Help us keep this a respectfully Foolish area! This is a place for our readers to discuss, debate, and learn more about the Foolish investing topic you read about above. Help us keep it clean and safe. If you believe a comment is abusive or otherwise violates our Fool's Rules, please report it via the Report this Comment Report this Comment icon found on every comment.

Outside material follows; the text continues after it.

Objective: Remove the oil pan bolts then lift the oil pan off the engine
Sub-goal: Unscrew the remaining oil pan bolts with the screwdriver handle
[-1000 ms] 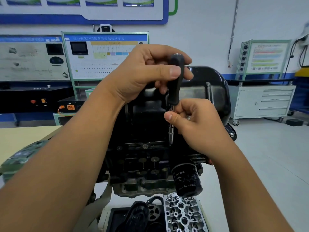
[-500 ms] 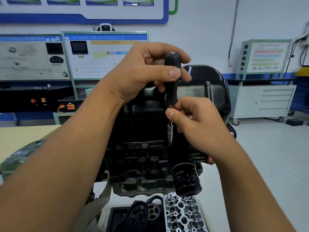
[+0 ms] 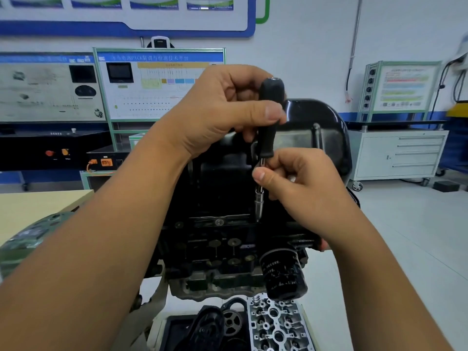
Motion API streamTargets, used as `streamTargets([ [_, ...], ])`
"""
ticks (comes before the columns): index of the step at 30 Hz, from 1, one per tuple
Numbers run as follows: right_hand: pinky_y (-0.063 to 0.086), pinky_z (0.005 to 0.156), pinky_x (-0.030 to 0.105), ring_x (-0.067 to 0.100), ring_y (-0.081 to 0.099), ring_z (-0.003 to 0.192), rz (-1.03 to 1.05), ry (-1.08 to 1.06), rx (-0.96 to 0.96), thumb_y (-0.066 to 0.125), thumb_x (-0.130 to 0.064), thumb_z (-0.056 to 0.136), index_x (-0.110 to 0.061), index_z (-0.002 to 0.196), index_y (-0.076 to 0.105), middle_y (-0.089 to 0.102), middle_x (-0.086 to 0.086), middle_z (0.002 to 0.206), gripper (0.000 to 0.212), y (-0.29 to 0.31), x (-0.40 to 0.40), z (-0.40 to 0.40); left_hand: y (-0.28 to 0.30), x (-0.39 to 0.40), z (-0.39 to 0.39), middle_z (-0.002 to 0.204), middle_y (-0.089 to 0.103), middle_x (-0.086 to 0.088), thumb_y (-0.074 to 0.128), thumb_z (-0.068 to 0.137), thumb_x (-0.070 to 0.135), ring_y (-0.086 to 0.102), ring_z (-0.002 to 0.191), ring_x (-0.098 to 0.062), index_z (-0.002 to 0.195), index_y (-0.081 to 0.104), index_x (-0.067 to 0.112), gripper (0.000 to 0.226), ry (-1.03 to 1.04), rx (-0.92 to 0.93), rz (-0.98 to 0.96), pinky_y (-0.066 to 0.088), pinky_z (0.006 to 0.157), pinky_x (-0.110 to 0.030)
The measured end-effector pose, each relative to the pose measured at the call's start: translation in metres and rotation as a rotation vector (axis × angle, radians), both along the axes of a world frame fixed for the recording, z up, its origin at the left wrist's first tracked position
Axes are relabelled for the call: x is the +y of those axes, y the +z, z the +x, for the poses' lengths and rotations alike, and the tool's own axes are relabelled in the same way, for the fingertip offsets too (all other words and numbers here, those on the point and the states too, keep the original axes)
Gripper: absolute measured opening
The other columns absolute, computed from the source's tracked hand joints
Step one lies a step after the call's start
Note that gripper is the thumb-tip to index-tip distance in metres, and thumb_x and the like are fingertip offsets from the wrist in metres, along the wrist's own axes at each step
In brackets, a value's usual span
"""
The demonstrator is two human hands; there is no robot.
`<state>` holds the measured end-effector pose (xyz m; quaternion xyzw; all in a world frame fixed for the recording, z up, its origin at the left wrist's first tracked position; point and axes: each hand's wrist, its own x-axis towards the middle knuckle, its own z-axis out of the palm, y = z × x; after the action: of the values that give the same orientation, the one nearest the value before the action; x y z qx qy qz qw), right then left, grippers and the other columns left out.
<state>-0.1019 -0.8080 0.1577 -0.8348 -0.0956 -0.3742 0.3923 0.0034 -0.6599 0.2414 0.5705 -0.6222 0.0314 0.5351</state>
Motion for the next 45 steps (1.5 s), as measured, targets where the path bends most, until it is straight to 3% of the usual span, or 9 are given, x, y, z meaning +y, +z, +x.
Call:
streamTargets([
  [4, 0.044, 0.054, 0.014, 0.002, 0.051, 0.052, 0.120, -0.054, -0.113, 0.089, -0.030, 0.077, -0.016, 0.067, 0.069, 0.064, -0.002, 0.059, 0.026, -0.0020, 0.0050, 0.0025, -0.0023, -0.0052, -0.0027, 0.074, 0.063, 0.003, 0.080, 0.077, 0.018, 0.059, 0.057, -0.009, 0.091, 0.060, 0.013, 0.025, 0.049, -0.004, -0.042, 0.047, 0.049, -0.017],
  [6, 0.043, 0.053, 0.014, 0.003, 0.050, 0.052, 0.121, -0.061, -0.116, 0.087, -0.026, 0.080, -0.017, 0.065, 0.067, 0.064, 0.002, 0.060, 0.026, -0.0025, 0.0054, 0.0037, -0.0007, -0.0046, -0.0047, 0.086, 0.070, -0.004, 0.079, 0.080, 0.020, 0.063, 0.070, -0.021, 0.099, 0.062, 0.010, 0.026, 0.043, -0.022, 0.004, 0.050, 0.053, -0.020],
  [9, 0.041, 0.054, 0.015, 0.016, 0.052, 0.054, 0.060, -0.066, -0.075, 0.081, -0.021, 0.088, -0.017, 0.067, 0.066, 0.065, 0.006, 0.061, 0.026, -0.0008, 0.0035, 0.0031, 0.0015, -0.0009, -0.0045, 0.103, 0.077, -0.010, 0.069, 0.090, 0.018, 0.063, 0.063, -0.012, 0.115, 0.064, 0.008, 0.027, -0.004, -0.038, 0.044, 0.049, 0.053, -0.020],
  [18, 0.045, 0.058, 0.013, 0.003, 0.057, 0.055, 0.097, -0.060, -0.116, 0.089, -0.029, 0.077, -0.022, 0.067, 0.072, 0.068, -0.004, 0.063, 0.021, -0.0014, 0.0081, 0.0017, -0.0028, -0.0037, -0.0005, 0.075, 0.064, 0.003, 0.081, 0.079, 0.017, 0.060, 0.058, -0.007, 0.096, 0.060, 0.016, 0.027, 0.015, 0.017, -0.054, 0.048, 0.049, -0.016],
  [24, 0.039, 0.054, 0.015, 0.016, 0.051, 0.054, 0.016, -0.056, -0.080, 0.083, -0.023, 0.085, -0.016, 0.068, 0.073, 0.065, 0.007, 0.061, 0.020, 0.0001, 0.0032, 0.0003, 0.0019, 0.0016, -0.0031, 0.106, 0.077, -0.011, 0.066, 0.090, 0.018, 0.062, 0.062, -0.007, 0.116, 0.065, 0.010, 0.028, -0.039, -0.018, 0.029, 0.047, 0.053, -0.020],
  [28, 0.041, 0.057, 0.011, 0.001, 0.053, 0.054, 0.066, -0.032, -0.067, 0.085, -0.023, 0.082, -0.020, 0.068, 0.073, 0.066, -0.006, 0.060, 0.019, 0.0004, 0.0029, -0.0003, -0.0018, 0.0002, -0.0005, 0.088, 0.076, -0.004, 0.076, 0.084, 0.020, 0.062, 0.059, -0.012, 0.107, 0.066, 0.012, 0.027, -0.022, 0.013, -0.018, 0.046, 0.050, -0.019],
  [32, 0.050, 0.057, 0.017, 0.007, 0.060, 0.055, 0.164, -0.064, -0.125, 0.092, -0.029, 0.073, -0.020, 0.066, 0.074, 0.069, -0.004, 0.061, 0.021, -0.0018, 0.0070, -0.0006, -0.0049, -0.0048, -0.0010, 0.075, 0.065, 0.003, 0.080, 0.078, 0.017, 0.062, 0.058, -0.009, 0.095, 0.061, 0.014, 0.027, 0.001, 0.025, -0.082, 0.047, 0.048, -0.017],
  [37, 0.041, 0.057, 0.008, 0.009, 0.055, 0.056, 0.044, -0.100, -0.116, 0.085, -0.019, 0.083, -0.019, 0.068, 0.070, 0.065, 0.000, 0.059, 0.022, -0.0002, 0.0081, 0.0000, -0.0003, 0.0025, -0.0016, 0.105, 0.077, -0.012, 0.068, 0.092, 0.009, 0.070, 0.075, -0.007, 0.121, 0.060, 0.005, 0.030, -0.086, -0.034, 0.014, 0.050, 0.054, -0.018],
  [45, 0.047, 0.058, 0.012, 0.008, 0.064, 0.060, 0.074, -0.109, -0.136, 0.089, -0.032, 0.076, -0.023, 0.067, 0.074, 0.070, -0.010, 0.065, 0.019, -0.0027, 0.0089, 0.0007, -0.0052, -0.0031, -0.0005, 0.077, 0.063, 0.001, 0.083, 0.073, 0.015, 0.059, 0.059, -0.006, 0.097, 0.059, 0.011, 0.033, 0.027, 0.014, -0.103, 0.048, 0.048, -0.017],
])
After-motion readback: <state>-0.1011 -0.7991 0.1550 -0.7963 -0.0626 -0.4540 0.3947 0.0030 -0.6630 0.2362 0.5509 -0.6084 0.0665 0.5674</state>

  • Report this Comment On March 17, 2010, at 6:37 AM, musclecar7 wrote:

    KMP- $4.20 a share dividend anually for a $65 stocke= a monster dividend? 6.8% yield is good, but how many shares can an average person buy at that price? Maybe 100? How about recommending some quality dividend stocks like CEL, CTL,WIN that are safe, reliable, and have 8-9% yields, where people can really acculmate wealth over time, thru DRIP and great returns. Your high price, high P/E ratio recommendations don't are as wasteful as putting boney in a bank account. How about some realistic stocks for once?

  • Report this Comment On March 17, 2010, at 11:01 AM, renegade1972 wrote:

    LAS VEGAS, March 16, 2010 – Ideal Financial Solutions, Inc. (IFSL) today announced audited financial results for the years ended December 31, 2008 and 2009. Revenue for the year ended December 31, 2009 of $7.3 million, was a 690% increase over $924,000, the revenue for the prior year. Net income for 2009 year was $883,500, which represents an increase of 375% compared to the net loss ($323,000) in the prior year. In addition, cash flows from operations were $736,000, which was an increase of over 900% compared to the prior year of 72,000.

    These financial statements include an increase in total assets of nearly 300% from $179,000 to $752,000, which mainly consists of cash and merchant cash reserves. Total liabilities resulted in a decrease of 25%, which consists of a 190% increase in accounts payable due to increased operations, and decreases in both accrued wages and notes payable of a combined $627,000 or 41% less than the previous year.